## Activity
Could you return all of the data exactly as given?

Saved entries:
----

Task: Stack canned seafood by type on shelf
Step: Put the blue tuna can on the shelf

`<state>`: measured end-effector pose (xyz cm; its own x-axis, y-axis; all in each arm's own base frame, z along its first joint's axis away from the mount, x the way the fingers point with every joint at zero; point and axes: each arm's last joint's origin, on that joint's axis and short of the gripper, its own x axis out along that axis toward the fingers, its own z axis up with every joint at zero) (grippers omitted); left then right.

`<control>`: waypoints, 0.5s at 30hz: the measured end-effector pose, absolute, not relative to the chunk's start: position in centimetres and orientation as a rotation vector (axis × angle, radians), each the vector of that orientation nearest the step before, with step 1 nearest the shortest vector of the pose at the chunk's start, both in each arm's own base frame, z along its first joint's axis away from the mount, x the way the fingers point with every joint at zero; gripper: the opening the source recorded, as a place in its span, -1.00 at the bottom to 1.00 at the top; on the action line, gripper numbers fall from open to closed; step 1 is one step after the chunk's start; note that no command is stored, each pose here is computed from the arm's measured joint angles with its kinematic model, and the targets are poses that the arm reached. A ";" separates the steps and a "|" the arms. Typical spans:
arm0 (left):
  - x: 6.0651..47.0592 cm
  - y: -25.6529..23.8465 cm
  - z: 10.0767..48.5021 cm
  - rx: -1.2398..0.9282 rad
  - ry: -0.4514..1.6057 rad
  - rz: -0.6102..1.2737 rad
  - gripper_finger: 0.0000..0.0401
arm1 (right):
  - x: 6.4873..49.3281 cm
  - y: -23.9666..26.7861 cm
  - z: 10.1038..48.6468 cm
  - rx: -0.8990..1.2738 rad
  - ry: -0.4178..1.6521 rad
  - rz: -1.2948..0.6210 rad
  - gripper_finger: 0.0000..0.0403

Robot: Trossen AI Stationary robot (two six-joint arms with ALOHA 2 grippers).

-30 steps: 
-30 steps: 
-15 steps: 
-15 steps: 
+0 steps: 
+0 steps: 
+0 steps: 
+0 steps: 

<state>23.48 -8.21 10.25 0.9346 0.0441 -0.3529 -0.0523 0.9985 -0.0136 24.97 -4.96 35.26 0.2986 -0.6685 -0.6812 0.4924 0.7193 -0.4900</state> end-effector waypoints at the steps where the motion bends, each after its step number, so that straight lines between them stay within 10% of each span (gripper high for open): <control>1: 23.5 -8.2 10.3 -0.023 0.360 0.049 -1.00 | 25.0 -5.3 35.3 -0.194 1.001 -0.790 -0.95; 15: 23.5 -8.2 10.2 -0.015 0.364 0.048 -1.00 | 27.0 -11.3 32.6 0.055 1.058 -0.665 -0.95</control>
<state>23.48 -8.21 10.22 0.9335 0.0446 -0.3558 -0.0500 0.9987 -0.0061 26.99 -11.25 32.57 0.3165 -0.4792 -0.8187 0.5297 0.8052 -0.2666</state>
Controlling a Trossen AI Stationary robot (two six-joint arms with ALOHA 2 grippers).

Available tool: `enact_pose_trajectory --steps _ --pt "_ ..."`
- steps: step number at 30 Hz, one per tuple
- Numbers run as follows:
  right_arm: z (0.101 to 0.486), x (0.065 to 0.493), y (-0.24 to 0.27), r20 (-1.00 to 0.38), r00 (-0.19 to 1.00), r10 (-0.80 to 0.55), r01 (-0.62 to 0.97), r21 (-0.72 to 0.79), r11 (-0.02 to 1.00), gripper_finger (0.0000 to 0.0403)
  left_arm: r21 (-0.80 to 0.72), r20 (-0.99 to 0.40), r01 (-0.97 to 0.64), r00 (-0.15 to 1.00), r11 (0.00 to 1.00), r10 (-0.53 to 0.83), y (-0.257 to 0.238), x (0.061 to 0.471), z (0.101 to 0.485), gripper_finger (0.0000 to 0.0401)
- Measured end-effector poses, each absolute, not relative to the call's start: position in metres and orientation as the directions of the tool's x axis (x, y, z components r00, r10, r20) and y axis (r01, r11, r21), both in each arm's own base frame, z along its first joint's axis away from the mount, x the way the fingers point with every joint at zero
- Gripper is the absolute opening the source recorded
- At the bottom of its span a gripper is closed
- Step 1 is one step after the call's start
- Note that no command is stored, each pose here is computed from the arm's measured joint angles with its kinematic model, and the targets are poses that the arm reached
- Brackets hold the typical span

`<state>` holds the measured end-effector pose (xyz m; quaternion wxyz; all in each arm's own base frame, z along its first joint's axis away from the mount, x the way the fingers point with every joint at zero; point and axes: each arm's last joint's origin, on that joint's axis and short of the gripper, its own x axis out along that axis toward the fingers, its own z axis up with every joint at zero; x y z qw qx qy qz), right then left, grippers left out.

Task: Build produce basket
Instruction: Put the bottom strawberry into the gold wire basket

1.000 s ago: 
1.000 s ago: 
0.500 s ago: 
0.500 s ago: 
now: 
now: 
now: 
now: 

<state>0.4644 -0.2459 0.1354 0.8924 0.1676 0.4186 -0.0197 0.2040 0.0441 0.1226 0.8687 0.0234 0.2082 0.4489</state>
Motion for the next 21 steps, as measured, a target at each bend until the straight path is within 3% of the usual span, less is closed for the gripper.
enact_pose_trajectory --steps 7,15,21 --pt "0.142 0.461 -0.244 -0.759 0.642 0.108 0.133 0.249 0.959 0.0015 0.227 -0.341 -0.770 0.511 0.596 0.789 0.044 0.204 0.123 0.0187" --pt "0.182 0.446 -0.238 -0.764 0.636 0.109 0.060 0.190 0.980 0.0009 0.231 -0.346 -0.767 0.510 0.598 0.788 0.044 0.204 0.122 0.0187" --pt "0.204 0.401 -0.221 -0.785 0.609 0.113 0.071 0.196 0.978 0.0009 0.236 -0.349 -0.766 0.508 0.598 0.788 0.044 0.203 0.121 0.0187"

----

## Exercise solution
Task: Stack canned seafood by type on shelf
Step: Put the blue tuna can on the shelf

`<state>`: measured end-effector pose (xyz cm; its own x-axis, y-axis; all in each arm's own base frame, z along its first joint's axis away from the mount, x the way the fingers point with every joint at zero; point and axes: each arm's last joint's origin, on that joint's axis and short of the gripper, its own x axis out along that axis toward the fingers, its own z axis up with every joint at zero) (grippers omitted); left then right.

`<control>`: waypoints, 0.5s at 30hz: the measured end-effector pose, absolute, not relative to the chunk's start: position in centimetres and orientation as a rotation vector (axis × angle, radians), each the vector of that orientation nearest the step before, with step 1 nearest the shortest vector of the pose at the chunk's start, both in each arm's own base frame, z along its first joint's axis away from the mount, x the way the fingers point with every joint at zero; gripper: the opening the source recorded, as a place in its span, -1.00 at the bottom to 1.00 at the top; on the action line, gripper numbers fall from open to closed; step 1 is one step after the chunk's start; note that no command is stored, each pose here is computed from the arm's measured joint angles with its kinematic model, and the targets are poses that the arm reached. A ";" separates the steps and a "|" the arms. Typical spans:
arm0 (left):
  - x: 6.0651..47.0592 cm
  - y: -25.6529..23.8465 cm
  - z: 10.0767..48.5021 cm
  - rx: -1.2398..0.9282 rad
  - ry: -0.4514..1.6057 rad
  - rz: -0.6102..1.2737 rad
  - gripper_finger: 0.0000..0.0401
arm1 (right):
  - x: 6.4873..49.3281 cm
  - y: -23.9666..26.7861 cm
  - z: 10.1038..48.6468 cm
  - rx: -0.8990..1.2738 rad
  - ry: -0.4178..1.6521 rad
  - rz: -1.2948..0.6210 rad
  - gripper_finger: 0.0000..0.0403

Robot: Trossen AI Stationary robot (two six-joint arms with ALOHA 2 grippers).

-30 steps: 
-30 steps: 
-15 steps: 
-15 steps: 
+0 steps: 
+0 steps: 
+0 steps: 
+0 steps: 

<state>23.48 -8.21 10.25 0.9346 0.0441 -0.3529 -0.0523 0.9985 -0.0136 24.97 -4.96 35.26 0.2986 -0.6685 -0.6812 0.4924 0.7193 -0.4900</state> end-effector waypoints at the steps where the motion bends, each after its step number, so that straight lines between them stay within 10% of each span (gripper high for open): <control>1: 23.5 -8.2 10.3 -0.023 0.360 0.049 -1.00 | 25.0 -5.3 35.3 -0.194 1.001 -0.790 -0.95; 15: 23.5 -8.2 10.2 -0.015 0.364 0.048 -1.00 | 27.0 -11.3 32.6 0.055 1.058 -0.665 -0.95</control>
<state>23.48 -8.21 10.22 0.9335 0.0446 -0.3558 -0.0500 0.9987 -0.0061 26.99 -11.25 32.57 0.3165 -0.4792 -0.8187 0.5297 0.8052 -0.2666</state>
Controlling a Trossen AI Stationary robot (two six-joint arms with ALOHA 2 grippers).

Available tool: `enact_pose_trajectory --steps _ --pt "_ ..."`
- steps: step number at 30 Hz, one per tuple
- Numbers run as follows:
  right_arm: z (0.101 to 0.486), x (0.065 to 0.493), y (-0.24 to 0.27), r20 (-1.00 to 0.38), r00 (-0.19 to 1.00), r10 (-0.80 to 0.55), r01 (-0.62 to 0.97), r21 (-0.72 to 0.79), r11 (-0.02 to 1.00), gripper_finger (0.0000 to 0.0403)
  left_arm: r21 (-0.80 to 0.72), r20 (-0.99 to 0.40), r01 (-0.97 to 0.64), r00 (-0.15 to 1.00), r11 (0.00 to 1.00), r10 (-0.53 to 0.83), y (-0.257 to 0.238), x (0.061 to 0.471), z (0.101 to 0.485), gripper_finger (0.0000 to 0.0401)
- Measured end-effector poses, each absolute, not relative to the call's start: position in metres and orientation as the directions of the tool's x axis (x, y, z components r00, r10, r20) and y axis (r01, r11, r21), both in each arm's own base frame, z along its first joint's axis away from the mount, x the way the fingers point with every joint at zero
- Gripper is the absolute opening the source recorded
- At the bottom of its span a gripper is closed
- Step 1 is one step after the call's start
- Note that no command is stored, each pose here is computed from the arm's measured joint angles with its kinematic model, and the targets are poses that the arm reached
- Brackets hold the typical span

`<state>` holds the measured end-effector pose (xyz m; quaternion wxyz; all in each arm's own base frame, z along its first joint's axis away from the mount, x the way the fingers point with every joint at zero; point and axes: each arm's last joint's origin, on that joint's axis and short of the gripper, its own x axis out along that axis toward the fingers, its own z axis up with every joint at zero; x y z qw qx qy qz), right then left, grippers left out.

Task: Build produce basket
Instruction: Put the bottom strawberry into the gold wire basket

1.000 s ago: 
1.000 s ago: 
0.500 s ago: 
0.500 s ago: 
now: 
now: 
now: 
now: 

<state>0.4644 -0.2459 0.1354 0.8924 0.1676 0.4186 -0.0197 0.2040 0.0441 0.1226 0.8687 0.0234 0.2082 0.4489</state>
Motion for the next 21 steps, as measured, a target at each bend until the straight path is within 3% of the usual span, less is closed for the gripper.
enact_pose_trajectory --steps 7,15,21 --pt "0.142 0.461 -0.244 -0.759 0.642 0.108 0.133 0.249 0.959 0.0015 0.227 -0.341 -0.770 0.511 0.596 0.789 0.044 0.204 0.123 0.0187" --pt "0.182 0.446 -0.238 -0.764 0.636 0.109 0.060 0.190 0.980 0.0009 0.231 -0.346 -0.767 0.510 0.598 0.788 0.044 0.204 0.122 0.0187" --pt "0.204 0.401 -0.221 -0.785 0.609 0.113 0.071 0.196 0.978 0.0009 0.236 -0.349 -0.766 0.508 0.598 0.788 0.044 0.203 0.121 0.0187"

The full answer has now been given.